RECORDED DATA:
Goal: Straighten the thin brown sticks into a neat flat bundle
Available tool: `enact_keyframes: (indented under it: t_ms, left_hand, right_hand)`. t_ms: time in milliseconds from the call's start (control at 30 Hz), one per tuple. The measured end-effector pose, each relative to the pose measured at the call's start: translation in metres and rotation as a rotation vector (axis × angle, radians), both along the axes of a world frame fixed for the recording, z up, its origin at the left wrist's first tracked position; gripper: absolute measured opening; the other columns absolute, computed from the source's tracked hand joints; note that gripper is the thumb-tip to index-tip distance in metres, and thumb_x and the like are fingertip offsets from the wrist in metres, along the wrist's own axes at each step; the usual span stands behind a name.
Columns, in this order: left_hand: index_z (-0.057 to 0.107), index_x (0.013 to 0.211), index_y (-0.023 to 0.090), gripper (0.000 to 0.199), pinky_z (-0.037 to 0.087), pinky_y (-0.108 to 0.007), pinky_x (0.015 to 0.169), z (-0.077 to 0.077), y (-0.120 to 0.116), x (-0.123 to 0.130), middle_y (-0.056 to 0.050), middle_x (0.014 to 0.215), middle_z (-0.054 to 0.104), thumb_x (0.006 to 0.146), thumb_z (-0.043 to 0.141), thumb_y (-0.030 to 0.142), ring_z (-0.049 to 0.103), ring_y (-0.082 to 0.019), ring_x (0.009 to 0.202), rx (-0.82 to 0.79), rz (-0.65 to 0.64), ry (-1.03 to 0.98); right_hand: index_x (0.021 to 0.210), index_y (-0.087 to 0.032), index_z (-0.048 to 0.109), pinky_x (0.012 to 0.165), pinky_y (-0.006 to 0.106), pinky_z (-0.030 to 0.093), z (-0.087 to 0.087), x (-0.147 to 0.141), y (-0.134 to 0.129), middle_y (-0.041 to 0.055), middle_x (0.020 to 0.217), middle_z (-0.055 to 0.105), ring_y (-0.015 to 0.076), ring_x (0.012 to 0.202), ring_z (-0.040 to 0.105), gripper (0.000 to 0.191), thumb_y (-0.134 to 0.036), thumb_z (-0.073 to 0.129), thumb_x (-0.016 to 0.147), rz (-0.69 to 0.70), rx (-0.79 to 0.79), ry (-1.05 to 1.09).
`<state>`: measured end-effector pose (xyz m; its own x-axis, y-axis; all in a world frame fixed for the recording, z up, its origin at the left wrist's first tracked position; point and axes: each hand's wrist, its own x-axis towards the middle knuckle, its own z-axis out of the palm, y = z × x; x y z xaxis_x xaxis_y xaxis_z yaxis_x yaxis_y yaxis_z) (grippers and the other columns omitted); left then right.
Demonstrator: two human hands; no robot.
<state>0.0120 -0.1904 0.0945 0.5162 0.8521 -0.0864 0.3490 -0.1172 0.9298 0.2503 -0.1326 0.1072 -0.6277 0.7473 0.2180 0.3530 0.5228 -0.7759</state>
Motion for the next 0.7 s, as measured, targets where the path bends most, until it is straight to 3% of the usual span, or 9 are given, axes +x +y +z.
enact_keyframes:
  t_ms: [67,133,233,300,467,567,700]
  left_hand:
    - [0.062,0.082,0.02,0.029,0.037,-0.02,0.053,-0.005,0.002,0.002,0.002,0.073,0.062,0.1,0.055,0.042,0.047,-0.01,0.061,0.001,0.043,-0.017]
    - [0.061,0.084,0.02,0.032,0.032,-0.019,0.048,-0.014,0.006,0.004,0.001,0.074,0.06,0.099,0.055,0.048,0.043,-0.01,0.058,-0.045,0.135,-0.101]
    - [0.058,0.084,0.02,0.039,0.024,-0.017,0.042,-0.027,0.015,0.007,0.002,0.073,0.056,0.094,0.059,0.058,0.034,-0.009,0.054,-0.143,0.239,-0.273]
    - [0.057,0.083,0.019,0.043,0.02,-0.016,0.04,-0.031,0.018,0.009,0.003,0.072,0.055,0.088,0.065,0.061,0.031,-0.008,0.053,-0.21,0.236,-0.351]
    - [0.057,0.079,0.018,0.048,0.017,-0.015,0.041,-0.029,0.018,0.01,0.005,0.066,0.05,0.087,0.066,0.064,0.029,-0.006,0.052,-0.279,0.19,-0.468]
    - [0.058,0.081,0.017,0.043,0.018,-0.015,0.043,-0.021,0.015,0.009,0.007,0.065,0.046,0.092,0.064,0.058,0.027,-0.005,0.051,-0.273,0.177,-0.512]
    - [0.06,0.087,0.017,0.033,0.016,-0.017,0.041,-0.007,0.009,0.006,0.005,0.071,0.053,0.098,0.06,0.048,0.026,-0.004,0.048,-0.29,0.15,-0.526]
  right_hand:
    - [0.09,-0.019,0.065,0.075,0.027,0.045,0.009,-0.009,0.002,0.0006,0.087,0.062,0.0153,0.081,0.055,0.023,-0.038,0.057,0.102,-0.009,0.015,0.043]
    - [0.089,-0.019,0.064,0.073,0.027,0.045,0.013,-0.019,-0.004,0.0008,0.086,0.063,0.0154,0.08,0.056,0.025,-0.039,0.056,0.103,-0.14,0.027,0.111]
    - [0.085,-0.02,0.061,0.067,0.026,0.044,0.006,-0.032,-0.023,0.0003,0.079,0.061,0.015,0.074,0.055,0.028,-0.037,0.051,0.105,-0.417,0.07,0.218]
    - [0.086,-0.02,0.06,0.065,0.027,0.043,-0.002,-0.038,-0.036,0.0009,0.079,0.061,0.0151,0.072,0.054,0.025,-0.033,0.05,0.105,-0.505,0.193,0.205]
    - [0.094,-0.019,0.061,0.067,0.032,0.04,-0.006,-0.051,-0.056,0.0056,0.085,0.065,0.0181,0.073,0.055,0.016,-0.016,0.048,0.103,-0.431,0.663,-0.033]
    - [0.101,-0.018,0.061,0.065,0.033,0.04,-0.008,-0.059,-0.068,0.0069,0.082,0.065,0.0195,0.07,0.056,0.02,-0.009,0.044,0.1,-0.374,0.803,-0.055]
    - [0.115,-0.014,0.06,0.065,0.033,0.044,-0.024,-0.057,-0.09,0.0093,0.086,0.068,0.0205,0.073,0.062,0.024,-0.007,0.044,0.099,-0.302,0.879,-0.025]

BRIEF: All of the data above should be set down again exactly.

OUTPUT OF THE EXERCISE:
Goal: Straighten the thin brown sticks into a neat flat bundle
Available tool: `enact_keyframes: (indented under it: t_ms, left_hand, right_hand)`. t_ms: time in milliseconds from the call's start (control at 30 Hz), one per tuple. The measured end-effector pose, each relative to the pose measured at the call's start: translation in metres and rotation as a rotation vector (axis × angle, radians), both along the axes of a world frame fixed for the recording, z up, its origin at the left wrist's first tracked position; gripper: absolute measured opening; the other columns absolute, computed from the source's tracked hand joints; note that gripper is the thumb-tip to index-tip distance in metres, and thumb_x and the like are fingertip offsets from the wrist in metres, along the wrist's own axes at each step; the usual span stands behind a name.
Columns, in this order: left_hand: index_z (-0.057 to 0.107), index_x (0.013 to 0.211), index_y (-0.023 to 0.090), gripper (0.000 to 0.199), pinky_z (-0.037 to 0.087), pinky_y (-0.108 to 0.007), pinky_x (0.015 to 0.169), z (-0.077 to 0.077), y (-0.120 to 0.116), x (-0.123 to 0.130), middle_y (-0.056 to 0.050), middle_x (0.014 to 0.215), middle_z (-0.054 to 0.104), thumb_x (0.006 to 0.146), thumb_z (-0.043 to 0.141), thumb_y (-0.030 to 0.142), ring_z (-0.049 to 0.103), ring_y (-0.082 to 0.019), ring_x (0.009 to 0.202), rx (-0.82 to 0.79), rz (-0.65 to 0.64), ry (-1.03 to 0.98); right_hand: index_x (0.021 to 0.210), index_y (-0.087 to 0.032), index_z (-0.048 to 0.109), pinky_x (0.012 to 0.165), pinky_y (-0.006 to 0.106), pinky_z (-0.030 to 0.093), z (-0.087 to 0.087), x (-0.147 to 0.141), y (-0.134 to 0.129), middle_y (-0.041 to 0.055), middle_x (0.020 to 0.217), middle_z (-0.055 to 0.105), ring_y (-0.015 to 0.076), ring_x (0.012 to 0.202), ring_z (-0.040 to 0.105), gripper (0.000 to 0.191), thumb_y (-0.134 to 0.036), thumb_z (-0.073 to 0.129), thumb_x (-0.016 to 0.147), rz (-0.69 to 0.70), rx (-0.79 to 0.79), ry (-1.05 to 1.09).
`<state>`: measured end-effector pose (xyz m; its own x-axis, y-axis; all in a world frame fixed for the recording, z up, its origin at the left wrist's first tracked position; point and axes: each hand's wrist, its own x-axis towards the middle knuckle, its own z-axis out of the palm, y = z × x; x y z xaxis_x xaxis_y xaxis_z yaxis_x yaxis_y yaxis_z) (grippers and the other columns omitted); left then right.
Demonstrator: two human hands; no robot.
<state>0.0120 -0.1904 0.0945 0.5162 0.8521 -0.0864 0.3490 -0.1172 0.9298 0.2503 -0.1326 0.1072 -0.6277 0.7473 0.2180 0.3530 0.5228 -0.7759</state>
Motion for the next 0.7 s, as measured, targets where the path bends most, until it is straight to 3% of the usual span, or 9 are given, axes +x +y +z.
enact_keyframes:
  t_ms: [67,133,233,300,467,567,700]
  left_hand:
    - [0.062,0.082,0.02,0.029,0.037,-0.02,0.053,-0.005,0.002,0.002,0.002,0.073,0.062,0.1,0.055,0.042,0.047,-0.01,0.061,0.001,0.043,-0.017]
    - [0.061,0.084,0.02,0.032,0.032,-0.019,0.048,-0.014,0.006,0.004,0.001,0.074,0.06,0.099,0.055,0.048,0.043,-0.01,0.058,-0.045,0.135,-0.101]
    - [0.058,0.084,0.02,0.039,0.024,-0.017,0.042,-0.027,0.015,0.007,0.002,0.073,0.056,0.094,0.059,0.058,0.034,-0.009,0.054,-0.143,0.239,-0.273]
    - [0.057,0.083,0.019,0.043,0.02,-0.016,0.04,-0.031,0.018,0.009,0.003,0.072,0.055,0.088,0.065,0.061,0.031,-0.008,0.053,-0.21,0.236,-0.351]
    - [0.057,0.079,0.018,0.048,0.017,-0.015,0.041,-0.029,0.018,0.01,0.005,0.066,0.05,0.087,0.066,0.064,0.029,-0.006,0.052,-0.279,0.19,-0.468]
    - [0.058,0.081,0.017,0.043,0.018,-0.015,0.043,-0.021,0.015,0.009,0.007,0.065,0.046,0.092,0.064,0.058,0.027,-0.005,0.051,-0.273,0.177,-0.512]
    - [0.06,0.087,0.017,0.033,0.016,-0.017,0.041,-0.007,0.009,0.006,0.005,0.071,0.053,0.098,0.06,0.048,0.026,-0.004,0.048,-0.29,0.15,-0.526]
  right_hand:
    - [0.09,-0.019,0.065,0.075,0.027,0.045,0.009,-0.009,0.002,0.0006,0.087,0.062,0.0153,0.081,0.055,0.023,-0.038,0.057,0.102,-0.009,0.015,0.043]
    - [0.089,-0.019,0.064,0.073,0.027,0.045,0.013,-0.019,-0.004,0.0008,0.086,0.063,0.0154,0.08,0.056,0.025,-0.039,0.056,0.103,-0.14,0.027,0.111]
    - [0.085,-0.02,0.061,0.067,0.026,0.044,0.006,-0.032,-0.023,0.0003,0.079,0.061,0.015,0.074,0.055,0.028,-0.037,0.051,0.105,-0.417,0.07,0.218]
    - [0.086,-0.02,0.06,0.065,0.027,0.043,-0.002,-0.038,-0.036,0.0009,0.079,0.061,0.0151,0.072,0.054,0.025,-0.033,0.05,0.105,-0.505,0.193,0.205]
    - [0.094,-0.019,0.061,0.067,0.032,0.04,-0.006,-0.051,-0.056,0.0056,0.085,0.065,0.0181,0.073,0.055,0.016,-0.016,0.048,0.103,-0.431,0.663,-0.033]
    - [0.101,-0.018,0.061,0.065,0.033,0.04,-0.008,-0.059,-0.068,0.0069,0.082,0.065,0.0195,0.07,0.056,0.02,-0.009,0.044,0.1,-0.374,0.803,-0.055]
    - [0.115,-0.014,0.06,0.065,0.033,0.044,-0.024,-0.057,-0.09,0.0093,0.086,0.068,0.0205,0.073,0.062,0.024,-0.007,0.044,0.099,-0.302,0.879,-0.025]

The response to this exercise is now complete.